John Nicholas Tartaglia (; born February 16, 1978) is an American actor, singer, and puppeteer.

Early life
Tartaglia was born in Maple Shade Township, New Jersey, and graduated from Upper Dublin High School in Fort Washington, Pennsylvania, in 1996.

Tartaglia joined Sesame Streets puppetry team in a part-time capacity at the age of 16, making him one of the youngest Sesame Street puppeteers in the show's history. He performed as a right hand and many minor characters, including Phoebe, and was the understudy for Kevin Clash's Elmo. He performed as Ernie for the second season of Play with Me Sesame and as Oscar the Grouch for Sesame Street 4D. He became a full-time part of Sesame Street at the age of 18.

Personal life
Tartaglia is openly gay.

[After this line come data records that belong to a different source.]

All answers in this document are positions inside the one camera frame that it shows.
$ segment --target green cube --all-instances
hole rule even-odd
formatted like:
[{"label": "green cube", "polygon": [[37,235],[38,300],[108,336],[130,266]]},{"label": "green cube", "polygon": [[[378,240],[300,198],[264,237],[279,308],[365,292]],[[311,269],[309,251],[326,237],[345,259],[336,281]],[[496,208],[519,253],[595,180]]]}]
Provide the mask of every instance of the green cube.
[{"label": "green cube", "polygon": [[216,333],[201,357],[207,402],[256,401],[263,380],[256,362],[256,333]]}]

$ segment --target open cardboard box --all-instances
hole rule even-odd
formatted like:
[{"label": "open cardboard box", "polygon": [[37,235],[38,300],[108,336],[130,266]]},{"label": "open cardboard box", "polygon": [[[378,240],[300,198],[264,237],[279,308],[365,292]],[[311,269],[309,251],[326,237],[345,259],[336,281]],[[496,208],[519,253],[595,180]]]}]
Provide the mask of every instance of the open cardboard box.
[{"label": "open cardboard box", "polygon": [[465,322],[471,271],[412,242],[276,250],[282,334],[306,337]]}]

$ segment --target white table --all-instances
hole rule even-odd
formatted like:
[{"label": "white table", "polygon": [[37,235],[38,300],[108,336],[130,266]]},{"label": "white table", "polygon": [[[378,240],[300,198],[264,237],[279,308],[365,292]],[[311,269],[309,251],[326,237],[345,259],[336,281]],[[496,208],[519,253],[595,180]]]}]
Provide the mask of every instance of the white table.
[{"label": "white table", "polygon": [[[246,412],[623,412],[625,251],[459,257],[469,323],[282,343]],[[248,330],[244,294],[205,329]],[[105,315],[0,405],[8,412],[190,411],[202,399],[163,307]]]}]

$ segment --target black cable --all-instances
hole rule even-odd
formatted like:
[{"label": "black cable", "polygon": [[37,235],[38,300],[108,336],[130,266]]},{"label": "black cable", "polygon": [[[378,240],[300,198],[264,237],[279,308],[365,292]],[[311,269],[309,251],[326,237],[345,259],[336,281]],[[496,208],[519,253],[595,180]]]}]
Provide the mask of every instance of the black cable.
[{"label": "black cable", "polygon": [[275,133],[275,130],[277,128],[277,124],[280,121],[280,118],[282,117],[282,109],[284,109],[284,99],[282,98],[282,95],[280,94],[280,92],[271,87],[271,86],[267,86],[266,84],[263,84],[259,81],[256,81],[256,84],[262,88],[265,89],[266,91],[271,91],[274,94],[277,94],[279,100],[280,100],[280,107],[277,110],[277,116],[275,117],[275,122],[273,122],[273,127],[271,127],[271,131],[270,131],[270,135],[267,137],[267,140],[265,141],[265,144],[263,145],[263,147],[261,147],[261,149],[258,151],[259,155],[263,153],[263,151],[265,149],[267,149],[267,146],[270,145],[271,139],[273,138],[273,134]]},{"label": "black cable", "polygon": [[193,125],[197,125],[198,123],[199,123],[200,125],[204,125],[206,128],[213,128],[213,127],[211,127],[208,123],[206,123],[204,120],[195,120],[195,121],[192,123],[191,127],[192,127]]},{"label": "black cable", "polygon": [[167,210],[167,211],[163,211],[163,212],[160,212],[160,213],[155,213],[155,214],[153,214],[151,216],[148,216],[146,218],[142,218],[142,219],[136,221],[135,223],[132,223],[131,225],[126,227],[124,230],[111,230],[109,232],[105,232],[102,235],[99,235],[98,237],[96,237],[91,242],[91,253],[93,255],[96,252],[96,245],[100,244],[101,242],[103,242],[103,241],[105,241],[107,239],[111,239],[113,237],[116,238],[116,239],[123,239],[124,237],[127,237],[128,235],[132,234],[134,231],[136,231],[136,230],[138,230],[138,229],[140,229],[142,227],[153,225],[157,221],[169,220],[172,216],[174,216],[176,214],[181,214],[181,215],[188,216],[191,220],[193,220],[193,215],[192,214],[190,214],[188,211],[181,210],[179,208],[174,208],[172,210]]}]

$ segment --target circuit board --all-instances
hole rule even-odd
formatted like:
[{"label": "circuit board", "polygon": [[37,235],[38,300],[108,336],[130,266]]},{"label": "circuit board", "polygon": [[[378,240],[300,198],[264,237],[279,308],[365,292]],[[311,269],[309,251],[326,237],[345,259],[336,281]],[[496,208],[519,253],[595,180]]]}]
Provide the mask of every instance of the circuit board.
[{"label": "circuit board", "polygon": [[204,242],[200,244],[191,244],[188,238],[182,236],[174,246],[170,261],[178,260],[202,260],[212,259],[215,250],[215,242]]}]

Regarding the matter, he has stated "I'm less worried about being a positive role model as a gay person than making sure there are no negative stereotypes of any sort." He considers "nothing more addictive than the sound of an audience laughing" and, regarding the possibility of being "pigeonholed" as a children's entertainer, stated, "If I get pigeonholed, I get pigeonholed. When I do my dark, one-hour miniseries on Lifetime, you'll know!" In 2004, he helped to raise $525,000 for Broadway Cares/Equity Fights AIDS.

Tartaglia married Michael Shawn Lewis in New York in 2012.

Career
In 2003, he performed DJ 2 in Animal Jam.

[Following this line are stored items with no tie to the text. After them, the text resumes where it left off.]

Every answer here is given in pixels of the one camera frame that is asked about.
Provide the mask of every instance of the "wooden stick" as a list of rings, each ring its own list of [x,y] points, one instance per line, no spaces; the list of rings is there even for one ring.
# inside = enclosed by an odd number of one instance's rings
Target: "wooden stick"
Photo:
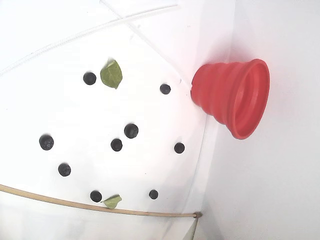
[[[102,206],[94,206],[94,205],[83,204],[79,202],[57,199],[49,196],[38,195],[35,193],[22,191],[22,190],[4,186],[1,184],[0,184],[0,191],[8,194],[13,194],[20,197],[28,198],[28,199],[45,202],[45,203],[57,204],[57,205],[67,206],[67,207],[72,207],[77,209],[107,212],[107,213],[113,213],[113,214],[127,214],[127,215],[138,215],[138,216],[166,217],[166,218],[195,218],[195,219],[201,217],[201,214],[197,212],[195,213],[161,213],[161,212],[132,211],[132,210],[124,210],[124,209],[109,209]]]

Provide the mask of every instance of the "green leaf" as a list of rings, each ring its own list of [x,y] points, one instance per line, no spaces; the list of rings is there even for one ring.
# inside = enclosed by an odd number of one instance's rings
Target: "green leaf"
[[[122,81],[122,72],[116,60],[112,60],[101,69],[100,77],[102,82],[110,88],[117,89]]]
[[[109,197],[101,203],[104,203],[108,209],[114,209],[121,200],[122,198],[120,197],[120,195],[117,194]]]

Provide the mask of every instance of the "white backdrop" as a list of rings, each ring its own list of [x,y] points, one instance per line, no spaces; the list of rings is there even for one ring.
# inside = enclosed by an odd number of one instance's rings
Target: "white backdrop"
[[[217,124],[193,104],[190,85],[202,64],[227,60],[234,0],[108,2],[123,17],[178,6],[135,20],[141,38],[125,24],[96,29],[119,18],[98,0],[0,1],[0,184],[98,206],[93,190],[103,200],[120,194],[120,209],[198,211]],[[122,69],[117,90],[100,80],[109,58]],[[94,85],[84,83],[87,71],[97,76]],[[159,91],[163,83],[170,94]],[[139,133],[128,139],[124,127],[132,122]],[[39,145],[45,133],[54,139],[49,151]],[[110,148],[114,138],[122,140],[120,152]],[[185,145],[182,154],[174,152],[177,142]],[[63,162],[70,176],[59,175]],[[156,200],[148,196],[152,189]],[[4,240],[182,239],[193,222],[91,212],[0,192]]]
[[[270,71],[264,116],[251,137],[217,134],[196,238],[320,238],[320,3],[238,0],[230,61]]]

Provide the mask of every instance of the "stick tip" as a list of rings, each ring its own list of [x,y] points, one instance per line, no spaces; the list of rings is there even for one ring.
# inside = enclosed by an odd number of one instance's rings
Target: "stick tip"
[[[201,218],[203,215],[200,211],[196,211],[194,214],[195,214],[195,216],[193,217],[194,219]]]

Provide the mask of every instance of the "white surface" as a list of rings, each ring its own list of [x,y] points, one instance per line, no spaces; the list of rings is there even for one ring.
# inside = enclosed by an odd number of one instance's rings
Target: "white surface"
[[[157,2],[163,7],[176,1]],[[188,86],[212,53],[220,55],[219,42],[230,46],[232,2],[186,0],[177,11],[134,22],[181,75],[126,25],[77,38],[2,71],[0,183],[99,206],[91,201],[91,191],[99,190],[103,199],[120,194],[121,209],[199,210],[211,161],[206,154],[213,148],[208,145],[200,155],[206,115],[192,103]],[[130,9],[118,10],[125,17],[137,7]],[[0,2],[0,13],[2,70],[46,45],[117,18],[97,1],[85,0],[52,5],[6,0]],[[100,81],[109,57],[122,69],[117,90]],[[87,71],[97,76],[92,86],[82,80]],[[171,86],[169,95],[160,93],[162,83]],[[134,139],[123,133],[131,122],[139,127]],[[217,125],[209,122],[213,133],[206,142],[214,143]],[[54,139],[50,151],[39,146],[44,133]],[[113,138],[121,138],[120,152],[110,148]],[[185,151],[178,155],[173,147],[179,141]],[[71,166],[68,177],[58,173],[63,162]],[[158,190],[157,200],[149,198],[151,189]],[[194,219],[91,212],[0,193],[0,222],[1,239],[170,240],[182,239]]]
[[[189,228],[188,232],[184,236],[183,240],[193,240],[196,232],[198,219],[195,219],[191,227]]]
[[[320,238],[320,3],[238,0],[231,61],[270,70],[251,137],[220,127],[197,240]]]

Tartaglia created and puppeteered the roles of Princeton (the recent college grad) and Rod (the closeted Republican investment banker) in the Tony Award-winning Broadway musical Avenue Q, which opened July 31, 2003. For the roles, he was nominated for the Tony Award for Best Actor in a Musical in 2004. He left the cast on January 30, 2005.

Tartaglia appeared in 2004 at the 14th annual Broadway Bares, which raised $525,000 to benefit Broadway Cares/Equity Fights AIDS.

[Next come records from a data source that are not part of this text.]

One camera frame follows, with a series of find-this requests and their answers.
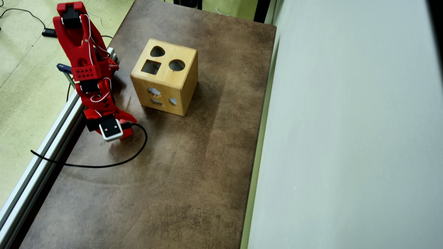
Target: circular hole
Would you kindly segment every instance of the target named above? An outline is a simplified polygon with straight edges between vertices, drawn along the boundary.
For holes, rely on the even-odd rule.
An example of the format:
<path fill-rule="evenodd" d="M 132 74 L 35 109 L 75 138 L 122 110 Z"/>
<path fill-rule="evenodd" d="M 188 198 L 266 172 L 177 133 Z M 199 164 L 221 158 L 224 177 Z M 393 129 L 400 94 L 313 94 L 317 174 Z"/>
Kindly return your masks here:
<path fill-rule="evenodd" d="M 171 68 L 174 71 L 181 71 L 185 69 L 185 63 L 182 60 L 172 60 L 169 63 L 169 68 Z"/>
<path fill-rule="evenodd" d="M 165 50 L 159 46 L 155 46 L 152 48 L 150 55 L 152 57 L 160 57 L 165 55 Z"/>

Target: red robotic arm
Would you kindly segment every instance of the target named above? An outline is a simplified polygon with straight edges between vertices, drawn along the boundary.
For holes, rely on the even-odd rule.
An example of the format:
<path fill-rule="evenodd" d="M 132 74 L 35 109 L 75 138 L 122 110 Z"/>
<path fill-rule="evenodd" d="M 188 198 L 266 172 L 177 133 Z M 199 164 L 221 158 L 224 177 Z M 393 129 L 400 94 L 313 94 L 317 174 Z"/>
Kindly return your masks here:
<path fill-rule="evenodd" d="M 109 57 L 97 28 L 89 19 L 82 2 L 57 5 L 60 16 L 53 18 L 58 41 L 71 62 L 75 89 L 82 103 L 89 131 L 97 131 L 106 141 L 132 135 L 130 125 L 137 120 L 115 106 L 111 79 L 119 66 Z"/>

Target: white cable
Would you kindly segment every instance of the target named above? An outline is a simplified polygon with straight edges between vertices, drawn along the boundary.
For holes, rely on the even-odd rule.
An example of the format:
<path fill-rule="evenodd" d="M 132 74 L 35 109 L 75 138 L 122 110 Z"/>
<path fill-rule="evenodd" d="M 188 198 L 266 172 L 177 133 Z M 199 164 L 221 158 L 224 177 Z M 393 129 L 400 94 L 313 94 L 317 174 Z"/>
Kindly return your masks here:
<path fill-rule="evenodd" d="M 106 56 L 106 57 L 104 57 L 104 58 L 102 58 L 102 59 L 106 59 L 106 58 L 109 58 L 110 56 L 111 56 L 111 54 L 107 51 L 107 50 L 104 50 L 101 46 L 99 46 L 98 44 L 96 44 L 96 46 L 95 47 L 98 47 L 98 48 L 100 48 L 101 50 L 103 50 L 105 53 L 107 53 L 108 54 L 108 56 Z"/>
<path fill-rule="evenodd" d="M 91 19 L 89 18 L 88 15 L 85 15 L 85 14 L 83 14 L 83 15 L 86 16 L 89 20 L 89 37 L 88 37 L 88 39 L 85 40 L 85 42 L 87 42 L 89 45 L 89 39 L 91 39 Z M 94 63 L 92 62 L 92 57 L 91 57 L 91 47 L 89 47 L 88 51 L 89 51 L 89 59 L 91 60 L 91 66 L 94 66 Z"/>
<path fill-rule="evenodd" d="M 94 110 L 96 113 L 98 113 L 100 115 L 100 117 L 103 117 L 97 110 Z"/>
<path fill-rule="evenodd" d="M 107 94 L 105 94 L 104 97 L 101 98 L 100 100 L 97 100 L 97 101 L 92 100 L 92 98 L 95 97 L 95 96 L 99 96 L 99 97 L 100 97 L 100 95 L 96 94 L 96 95 L 94 95 L 94 96 L 91 97 L 91 102 L 94 102 L 94 103 L 101 102 L 102 100 L 104 100 L 104 99 L 109 95 L 109 93 L 111 93 L 111 91 L 109 91 Z"/>
<path fill-rule="evenodd" d="M 95 97 L 95 96 L 99 96 L 99 97 L 100 97 L 100 95 L 98 95 L 98 94 L 93 95 L 93 96 L 90 98 L 90 100 L 91 100 L 92 102 L 94 102 L 94 103 L 101 102 L 102 100 L 104 100 L 104 99 L 105 99 L 105 98 L 111 93 L 111 90 L 112 90 L 111 79 L 108 78 L 108 77 L 104 77 L 104 79 L 109 80 L 109 92 L 108 92 L 107 94 L 105 94 L 105 96 L 104 96 L 103 98 L 101 98 L 100 100 L 92 100 L 92 98 Z"/>
<path fill-rule="evenodd" d="M 230 15 L 227 15 L 227 14 L 223 14 L 223 13 L 221 13 L 220 11 L 218 11 L 217 7 L 215 7 L 215 10 L 216 10 L 216 11 L 217 11 L 217 13 L 218 13 L 218 14 L 220 14 L 220 15 L 224 15 L 224 16 L 230 16 Z"/>

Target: blue clamp
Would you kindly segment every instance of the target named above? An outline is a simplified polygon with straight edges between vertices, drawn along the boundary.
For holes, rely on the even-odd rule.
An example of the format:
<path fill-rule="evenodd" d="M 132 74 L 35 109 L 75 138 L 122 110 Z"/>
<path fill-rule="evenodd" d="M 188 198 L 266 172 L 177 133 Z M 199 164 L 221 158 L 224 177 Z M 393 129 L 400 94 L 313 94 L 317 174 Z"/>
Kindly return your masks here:
<path fill-rule="evenodd" d="M 70 66 L 59 63 L 59 64 L 57 64 L 57 68 L 62 73 L 72 74 Z"/>

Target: shape hole
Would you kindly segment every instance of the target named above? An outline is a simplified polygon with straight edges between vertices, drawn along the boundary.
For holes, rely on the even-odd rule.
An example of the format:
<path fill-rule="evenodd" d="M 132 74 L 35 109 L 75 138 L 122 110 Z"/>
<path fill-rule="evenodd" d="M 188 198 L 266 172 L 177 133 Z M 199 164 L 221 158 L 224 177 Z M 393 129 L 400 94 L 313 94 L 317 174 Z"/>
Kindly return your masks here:
<path fill-rule="evenodd" d="M 160 97 L 162 95 L 160 91 L 153 87 L 148 88 L 148 93 L 153 97 Z"/>
<path fill-rule="evenodd" d="M 177 99 L 176 98 L 169 98 L 169 103 L 171 105 L 177 105 Z"/>
<path fill-rule="evenodd" d="M 165 55 L 165 50 L 159 46 L 155 46 L 151 50 L 151 56 L 152 57 L 160 57 Z"/>
<path fill-rule="evenodd" d="M 185 63 L 182 60 L 172 60 L 169 63 L 169 68 L 171 68 L 174 71 L 181 71 L 185 69 Z"/>
<path fill-rule="evenodd" d="M 158 105 L 158 106 L 163 106 L 163 103 L 158 101 L 158 100 L 155 100 L 155 99 L 150 99 L 150 100 L 151 100 L 152 104 L 155 104 L 155 105 Z"/>
<path fill-rule="evenodd" d="M 141 69 L 141 71 L 145 72 L 145 73 L 148 73 L 148 74 L 156 75 L 157 72 L 159 71 L 161 65 L 162 64 L 159 63 L 159 62 L 154 62 L 154 61 L 151 61 L 151 60 L 146 60 L 143 68 Z"/>

Tartaglia reprised his roles as Princeton and Rod in the Las Vegas sit-down production of Avenue Q, starting in August 2005
until December 11, 2005. He then appeared in the musical Newsical 2006: The Next Edition in New York City, in a limited engagement in December 2005.

Tartaglia joined the cast of Beauty and the Beast as Lumière on November 21, 2006, until early June 2007.

He appeared in his own television series for Playhouse Disney called Johnny and the Sprites as creator, executive producer, and star. While the episodes began as only 5-minute interstitials, the show began a full 30-minute series on January 13, 2007. The show began filming Season 2 during mid-2007.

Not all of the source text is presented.